But there remains one form of suspense that I thought the film couldn’t have taken advantage of more than it actually did: the questions of why aliens might want to wipe us out, and whether humanity is worth saving in the first place. Judgmental aliens are a staple of science fiction, but how realistic are they?

To put things in perspective, the universe is 14 billion years old and the Solar System is about five billion years old. Let’s be conservative and imagine that life couldn’t arise around first-generation (Pop II or Pop III) stars, since the abundance of “metals” (to an astronomer, any element heavier than hydrogen or helium) was practically nil. You need at least a second-generation star, formed in a region seeded with the important heavier elements by prior supernova explosions. But nevertheless, it’s still easy to imagine that the aliens we might eventually come into contact with come from a planet that formed life a billion or two years earlier than life began on Earth. Now, a billion years ago, we were still struggling with the whole multi-celluarity thing. So we should imagine aliens that have evolved past our current situation by an amount analogous to which we have evolved past, say, red algae.

It’s simply impossible for us to accurately conceive what such aliens might be like. (When Jennifer Connelly’s exobiologist asks Klaatu, the alien who has assumed the shape of Keanu Reeves, what his true form is like, he quite believably replies “It would only frighten you.”) It’s completely plausible to imagine that advanced civilizations routinely leave behind their biological forms to dwell within a computer simulation or some other form of artificial substrate for consciousness. As plausible as anything else, really.
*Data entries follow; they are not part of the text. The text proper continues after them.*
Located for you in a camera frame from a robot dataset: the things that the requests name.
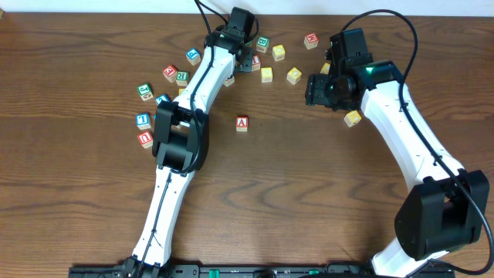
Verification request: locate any red I block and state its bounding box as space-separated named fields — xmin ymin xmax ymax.
xmin=252 ymin=55 xmax=261 ymax=71

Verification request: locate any yellow O block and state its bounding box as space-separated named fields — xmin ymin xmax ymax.
xmin=286 ymin=67 xmax=302 ymax=85

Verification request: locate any red M block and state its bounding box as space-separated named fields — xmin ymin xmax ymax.
xmin=304 ymin=32 xmax=320 ymax=49

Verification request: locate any green J block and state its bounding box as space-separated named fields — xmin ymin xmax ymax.
xmin=137 ymin=83 xmax=154 ymax=101

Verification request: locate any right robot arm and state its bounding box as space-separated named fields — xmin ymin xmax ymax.
xmin=305 ymin=29 xmax=489 ymax=277

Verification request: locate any yellow S block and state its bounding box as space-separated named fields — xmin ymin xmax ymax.
xmin=260 ymin=67 xmax=273 ymax=83

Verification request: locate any green R block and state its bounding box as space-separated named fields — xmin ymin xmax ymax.
xmin=176 ymin=71 xmax=189 ymax=86

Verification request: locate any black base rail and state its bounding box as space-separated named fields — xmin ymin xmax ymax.
xmin=68 ymin=263 xmax=376 ymax=278

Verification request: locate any green B block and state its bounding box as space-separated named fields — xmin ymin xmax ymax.
xmin=255 ymin=36 xmax=270 ymax=53

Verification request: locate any red E block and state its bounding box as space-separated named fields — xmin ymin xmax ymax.
xmin=162 ymin=64 xmax=178 ymax=83

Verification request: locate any blue L block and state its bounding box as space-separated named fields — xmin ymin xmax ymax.
xmin=135 ymin=114 xmax=151 ymax=130

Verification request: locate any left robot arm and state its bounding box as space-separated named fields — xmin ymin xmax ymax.
xmin=122 ymin=7 xmax=259 ymax=277

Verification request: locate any blue 2 block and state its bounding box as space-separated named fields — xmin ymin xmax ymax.
xmin=155 ymin=94 xmax=171 ymax=105

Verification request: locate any blue P block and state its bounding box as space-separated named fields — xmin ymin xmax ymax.
xmin=186 ymin=48 xmax=201 ymax=66

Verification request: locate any yellow K block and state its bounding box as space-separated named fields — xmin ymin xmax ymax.
xmin=344 ymin=110 xmax=362 ymax=127

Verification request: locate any red A block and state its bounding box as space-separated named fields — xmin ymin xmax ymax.
xmin=235 ymin=116 xmax=249 ymax=132

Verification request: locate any yellow C block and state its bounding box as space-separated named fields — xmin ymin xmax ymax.
xmin=272 ymin=44 xmax=286 ymax=61

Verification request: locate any red u block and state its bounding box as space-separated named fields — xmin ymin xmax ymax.
xmin=224 ymin=76 xmax=235 ymax=87
xmin=137 ymin=131 xmax=154 ymax=148

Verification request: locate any red U block centre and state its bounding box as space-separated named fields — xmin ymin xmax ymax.
xmin=224 ymin=76 xmax=235 ymax=87

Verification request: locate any yellow block near Z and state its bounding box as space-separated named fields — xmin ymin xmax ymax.
xmin=320 ymin=63 xmax=331 ymax=75

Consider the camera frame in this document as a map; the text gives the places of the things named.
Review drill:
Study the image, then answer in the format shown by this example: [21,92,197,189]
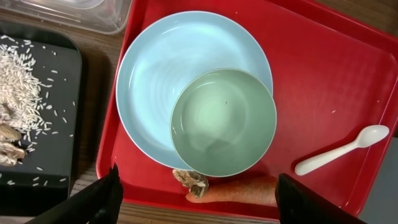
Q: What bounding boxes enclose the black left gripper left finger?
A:
[27,164,124,224]

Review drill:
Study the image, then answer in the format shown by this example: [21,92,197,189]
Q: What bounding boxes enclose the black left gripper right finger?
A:
[275,174,365,224]

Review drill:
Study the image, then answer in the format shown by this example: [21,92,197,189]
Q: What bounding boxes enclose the green bowl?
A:
[170,68,277,177]

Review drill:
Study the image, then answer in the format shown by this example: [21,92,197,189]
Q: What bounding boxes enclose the black waste tray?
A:
[1,21,82,217]

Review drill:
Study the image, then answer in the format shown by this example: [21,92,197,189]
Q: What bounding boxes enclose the grey dishwasher rack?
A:
[359,138,398,224]

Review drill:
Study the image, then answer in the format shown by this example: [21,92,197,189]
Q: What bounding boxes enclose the clear plastic waste bin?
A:
[1,0,133,35]

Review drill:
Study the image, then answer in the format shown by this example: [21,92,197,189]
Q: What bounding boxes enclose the orange carrot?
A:
[186,176,277,205]

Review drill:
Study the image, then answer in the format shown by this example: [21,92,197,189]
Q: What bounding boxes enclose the white plastic spoon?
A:
[295,124,390,175]

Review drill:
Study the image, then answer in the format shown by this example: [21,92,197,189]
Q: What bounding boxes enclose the rice and food scraps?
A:
[1,43,45,167]

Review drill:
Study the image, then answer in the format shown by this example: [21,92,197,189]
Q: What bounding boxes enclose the red serving tray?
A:
[96,0,397,220]

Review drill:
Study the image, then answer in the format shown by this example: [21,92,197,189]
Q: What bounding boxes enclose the light blue plate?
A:
[116,11,273,170]
But if they did pay us a visit, is it plausible to imagine that they would want to wipe us out? Since we have no actual experience on which to base an answer, one option is to look at our own history, as the Kathy Bates’s Secretary of Defense does in The Day the Earth Stood Still. The lesson is not cheerful: more powerful civilizations tend to either subjugate less powerful ones, or wipe them out entirely. Okay, you say, but any civilization that is capable of traveling interstellar distances must have figured out how to live peacefully, right?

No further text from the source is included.